FieldTypeDescriptionExample
tableTABLEThe resulting table after casting the specified column to the selected type. Other columns are unchanged. Depending on error_strategy, some rows may be dropped (drop_row) or contain nulls where values could not be parsed (coerce_null).A table where "monthly_spend" is now a numeric float column [19.99, 0.0, null, 42.5] instead of strings like ["19.99", "0", "N/A", "42.5"].
error_countINTNumber of values in the target column that failed to parse into the requested type. Counts only cases where a previously non-null value became null because of conversion failure.42
logSTRINGHuman-readable summary of the cast operation, including the column name, target type, number of failed parses, and the selected error strategy.Cast [monthly_spend] to float: 42 values failed (coerce_null)
log_jsonSTRINGStructured JSON string describing the operation, including node name, input and output row counts, parameters (column, target_type, error_strategy, datetime_format if set), and error_count.

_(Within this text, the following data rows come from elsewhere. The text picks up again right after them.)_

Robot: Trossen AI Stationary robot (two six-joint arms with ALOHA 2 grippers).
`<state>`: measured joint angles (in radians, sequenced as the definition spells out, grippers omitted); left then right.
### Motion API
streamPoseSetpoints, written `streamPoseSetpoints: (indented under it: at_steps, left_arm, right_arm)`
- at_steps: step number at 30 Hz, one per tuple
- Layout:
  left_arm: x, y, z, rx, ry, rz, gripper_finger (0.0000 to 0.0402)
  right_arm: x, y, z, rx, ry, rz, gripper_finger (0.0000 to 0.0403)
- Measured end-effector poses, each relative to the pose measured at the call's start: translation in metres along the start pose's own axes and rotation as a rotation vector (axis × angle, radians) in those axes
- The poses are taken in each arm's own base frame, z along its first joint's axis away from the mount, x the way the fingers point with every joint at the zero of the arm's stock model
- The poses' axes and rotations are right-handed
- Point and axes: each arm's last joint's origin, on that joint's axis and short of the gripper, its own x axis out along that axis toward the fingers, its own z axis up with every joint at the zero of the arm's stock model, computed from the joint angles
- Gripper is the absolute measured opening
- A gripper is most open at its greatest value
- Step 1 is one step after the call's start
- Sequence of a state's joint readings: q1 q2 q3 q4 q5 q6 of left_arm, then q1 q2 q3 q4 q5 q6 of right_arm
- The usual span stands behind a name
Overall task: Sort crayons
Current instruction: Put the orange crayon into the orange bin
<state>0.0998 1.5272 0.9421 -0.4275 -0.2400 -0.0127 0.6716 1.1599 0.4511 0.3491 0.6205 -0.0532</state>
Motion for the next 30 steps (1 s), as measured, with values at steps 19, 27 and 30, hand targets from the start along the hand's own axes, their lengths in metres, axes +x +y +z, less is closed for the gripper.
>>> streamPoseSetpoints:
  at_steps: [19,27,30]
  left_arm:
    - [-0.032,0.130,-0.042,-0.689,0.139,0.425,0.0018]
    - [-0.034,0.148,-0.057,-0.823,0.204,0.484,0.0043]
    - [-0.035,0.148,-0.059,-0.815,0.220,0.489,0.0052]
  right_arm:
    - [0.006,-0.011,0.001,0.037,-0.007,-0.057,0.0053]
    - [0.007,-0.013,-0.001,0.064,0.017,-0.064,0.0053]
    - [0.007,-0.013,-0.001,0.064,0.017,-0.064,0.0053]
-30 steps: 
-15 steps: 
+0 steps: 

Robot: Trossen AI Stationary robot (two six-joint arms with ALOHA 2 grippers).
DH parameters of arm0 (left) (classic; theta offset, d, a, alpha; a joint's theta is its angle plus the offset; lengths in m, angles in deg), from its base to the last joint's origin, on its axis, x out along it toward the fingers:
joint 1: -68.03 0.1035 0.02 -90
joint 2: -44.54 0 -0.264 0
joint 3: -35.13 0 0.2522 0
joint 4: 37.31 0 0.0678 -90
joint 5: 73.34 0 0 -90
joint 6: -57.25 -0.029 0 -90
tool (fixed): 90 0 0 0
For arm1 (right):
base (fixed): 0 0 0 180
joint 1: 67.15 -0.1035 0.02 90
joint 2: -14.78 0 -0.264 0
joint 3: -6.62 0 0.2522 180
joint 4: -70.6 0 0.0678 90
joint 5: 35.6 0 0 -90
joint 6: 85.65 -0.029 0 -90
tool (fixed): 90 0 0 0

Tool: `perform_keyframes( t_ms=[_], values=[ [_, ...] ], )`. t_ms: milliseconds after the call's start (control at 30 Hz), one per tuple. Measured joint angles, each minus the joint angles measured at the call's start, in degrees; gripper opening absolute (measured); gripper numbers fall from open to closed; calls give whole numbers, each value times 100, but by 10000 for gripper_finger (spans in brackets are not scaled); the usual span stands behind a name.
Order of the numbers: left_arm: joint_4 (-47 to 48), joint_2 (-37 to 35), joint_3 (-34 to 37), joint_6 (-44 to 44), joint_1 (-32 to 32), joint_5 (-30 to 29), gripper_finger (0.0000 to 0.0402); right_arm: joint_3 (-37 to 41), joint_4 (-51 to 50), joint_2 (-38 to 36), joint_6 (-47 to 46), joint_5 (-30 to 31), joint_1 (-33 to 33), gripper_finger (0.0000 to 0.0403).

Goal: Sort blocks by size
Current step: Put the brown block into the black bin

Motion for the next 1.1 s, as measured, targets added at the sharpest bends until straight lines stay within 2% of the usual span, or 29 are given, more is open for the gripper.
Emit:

Designed for logging, monitoring, and audit pipelines.{"node":"SaltTableCastType","input_rows":10000,"output_rows":9975,"parameters":{"column":"monthly_spend","target_type":"float","error_strategy":"drop_row"},"error_count":25}

Important Notes

  • Performance: Casting large columns, especially to datetime, can be slow and memory-intensive; providing a precise datetime_format often improves performance and reliability.
  • Limitations: Bool casting only recognizes common textual representations such as true/false, 1/0, yes/no, t/f, y/n (case-insensitive); other non-null values become null or trigger row drops or errors depending on error_strategy.
  • Behavior: With error_strategy="drop_row", the output table may have fewer rows than the input, which can impact downstream joins, time-series alignment, or aggregations expecting stable row counts.
  • Behavior: When casting to int, the column uses a nullable integer type so existing nulls and failed parses remain as null instead of being forced to 0, preserving information about missing or invalid data.
  • Behavior: When casting to string, the node preserves actual missing values as null rather than turning them into literal strings like "nan" or "None".

Troubleshooting

  • Error: Column 'X' not found. Available: ...: The specified column does not exist in the input table. Check spelling and capitalization, or inspect the upstream table schema using a node like SaltTableInfo to confirm column names.
  • Error: Cannot convert 'value' to float/int/bool/datetime in column 'X'.: This occurs when error_strategy is "raise" and at least one value is invalid for the chosen target_type. Either clean the data upstream (for example with SaltTableFilter or SaltTableFillNull) or switch error_strategy to "coerce_null" or "drop_row".
  • Many more nulls after casting than expected: If error_strategy is "coerce_null" and many values become null, verify that target_type is appropriate and that datetime_format (if used) matches the actual data format. Inspect a sample of the raw column values to adjust your settings or preprocess the data.
  • Unexpected reduction in row count: If the output has fewer rows, error_strategy is likely set to "drop_row" and some values could not be parsed. Use error_count and log_json to see how many rows were affected, or switch to "coerce_null" if preserving all rows is more important than dropping bad ones.